As one of the most influential and widespread forms of media, television plays a critical role in the daily lives of people around the world. Despite all the technological advancements and transformation in recent years, it remains to be a comfortable choice for entertainment, getting news and advertising. United Nations has recognized the TV as “a symbol for communication and globalization in the contemporary world”.
During the first World Television Forum in 1996 on November 21-22, with regard to growing significance in the changing world, the General Assembly proclaimed the 21st of November as World Television Day, and on February 23, 1997, this organization proposed the idea of celebrating this day. Kofi Anan, the UN Secretary in those times, emphasized on the role of television in promoting peace and development.
Every year, ACT (Association of Commercial Television), egta (Association of TV and radio sales houses) and EBU (European Broadcaster Union), together with some of the major actors in the television industry, help to promote World Television Day across the globe.
As reported by the EBU website, the topic of the 22nd edition World Television Day is quality content: “Quality content can incite viewers to broaden their mind and look beyond the everyday life through inspirational shows. The outstanding quality of TV programs is reflected in how this proven medium has the unmatched capacity to entertain, inspire and inform viewers, across all platforms.”
Phil Taylor Farnsworth was the one who invented electronic television when he was 21 years old. RCA made black & white television sets on the basis of his design, and in 1939 began selling television sets with 5×12 inch picture tubes. This company started broadcasting programs on a regular basis.

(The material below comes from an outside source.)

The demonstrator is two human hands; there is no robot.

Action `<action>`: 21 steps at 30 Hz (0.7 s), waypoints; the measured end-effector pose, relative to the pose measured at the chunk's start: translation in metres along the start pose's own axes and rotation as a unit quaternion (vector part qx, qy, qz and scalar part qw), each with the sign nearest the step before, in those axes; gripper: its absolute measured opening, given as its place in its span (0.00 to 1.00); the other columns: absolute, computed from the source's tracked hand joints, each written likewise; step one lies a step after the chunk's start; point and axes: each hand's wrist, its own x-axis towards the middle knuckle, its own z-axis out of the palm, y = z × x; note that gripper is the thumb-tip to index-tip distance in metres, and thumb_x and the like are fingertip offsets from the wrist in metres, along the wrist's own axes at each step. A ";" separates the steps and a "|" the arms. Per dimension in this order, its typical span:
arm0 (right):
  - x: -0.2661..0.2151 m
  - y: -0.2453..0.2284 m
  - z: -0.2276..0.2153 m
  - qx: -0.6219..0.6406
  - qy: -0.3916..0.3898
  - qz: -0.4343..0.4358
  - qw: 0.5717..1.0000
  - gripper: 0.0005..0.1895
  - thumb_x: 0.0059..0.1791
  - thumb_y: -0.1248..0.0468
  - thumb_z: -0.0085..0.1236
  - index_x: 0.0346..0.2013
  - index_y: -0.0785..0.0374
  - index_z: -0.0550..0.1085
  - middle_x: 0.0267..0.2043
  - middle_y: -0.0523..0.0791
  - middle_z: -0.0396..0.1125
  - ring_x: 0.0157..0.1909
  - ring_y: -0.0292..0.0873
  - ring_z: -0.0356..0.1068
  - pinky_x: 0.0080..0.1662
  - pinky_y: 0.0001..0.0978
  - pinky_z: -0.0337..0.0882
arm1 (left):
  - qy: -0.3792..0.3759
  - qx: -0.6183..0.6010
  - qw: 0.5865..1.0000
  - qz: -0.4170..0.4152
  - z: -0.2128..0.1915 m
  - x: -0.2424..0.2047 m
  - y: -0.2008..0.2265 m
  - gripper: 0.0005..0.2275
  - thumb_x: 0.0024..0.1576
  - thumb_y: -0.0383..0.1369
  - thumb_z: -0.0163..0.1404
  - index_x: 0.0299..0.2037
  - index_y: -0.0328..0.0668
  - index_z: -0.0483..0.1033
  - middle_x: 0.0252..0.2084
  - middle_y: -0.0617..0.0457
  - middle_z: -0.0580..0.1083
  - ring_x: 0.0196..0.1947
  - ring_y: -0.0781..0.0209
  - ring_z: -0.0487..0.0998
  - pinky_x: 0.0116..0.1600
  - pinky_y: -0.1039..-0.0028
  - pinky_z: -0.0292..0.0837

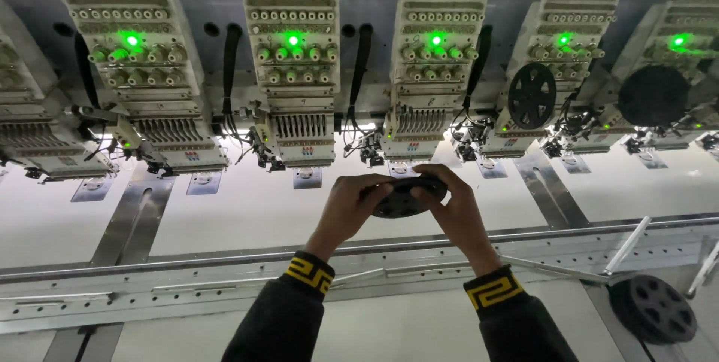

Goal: Threading and setting up an industrial multi-head embroidery machine by mounting reels and feeding thread.

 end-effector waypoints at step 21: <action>-0.011 -0.004 0.027 0.540 0.213 0.153 0.799 0.09 0.60 0.60 0.42 0.49 0.55 0.71 0.40 0.42 0.70 0.43 0.41 0.75 0.57 0.45 0.74 | 0.116 -0.259 0.937 -0.202 0.019 -0.028 -0.004 0.11 0.62 0.31 0.52 0.48 0.33 0.82 0.18 0.59 0.61 0.15 0.76 0.58 0.21 0.82 0.54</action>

Until 1947, only a few thousand Americans owned televisions, but by 1955, half of USA households had black & white TV sets in their homes. Color TV systems were introduced to the market since 1954 by RCA. NBC and CBS were the first companies to produce and broadcast programs on TV, Beside RCA. Gradually, the TV turned to the biggest form of entertainment and began influencing household culture.
Since the 1980s, television’s role as an entertainment medium became much broader. It was when home videocassettes systems had become widespread and households could rent or buy movies, and even record their favorite programs from TV.
Video games were introduced in the 1970s, made popular by Atari, followed by Nintendo Entertainment System (NES) in mid/late 80s, and in the 1990s, with the introduction of more advanced video game consoles like Sega and new Nintendo consoles, they turned to a very popular hobby among younger generations, enhancing the role of TV in their lives.
At the same time, the industry was constantly working on delivering a higher quality picture in video systems and major companies were introducing new TV sets on a regular basis. VCD appeared in 1993 and shortly after, in 1996, was followed by DVD. All of them enhanced the TV role and its quality, and the amount of its presence in their lives.
By the late 1990s, 98 percent of USA homes had at least one television set, and those sets were on for an average of more than seven hours a day, as stated by New York University website. Further advancements in the recent two decades have provided us with a more enjoyable and more realistic experience, allowing us to dig more deeply into our favorite programs, be it TV series, sports or news.
In the view of the United Nations, television is “a major tool in informing, channeling and affecting public opinion. Its impact and presence and its influence on world politics could not be denied”. That’s why various qualitative aspects of TV programs need to be managed carefully and responsibly.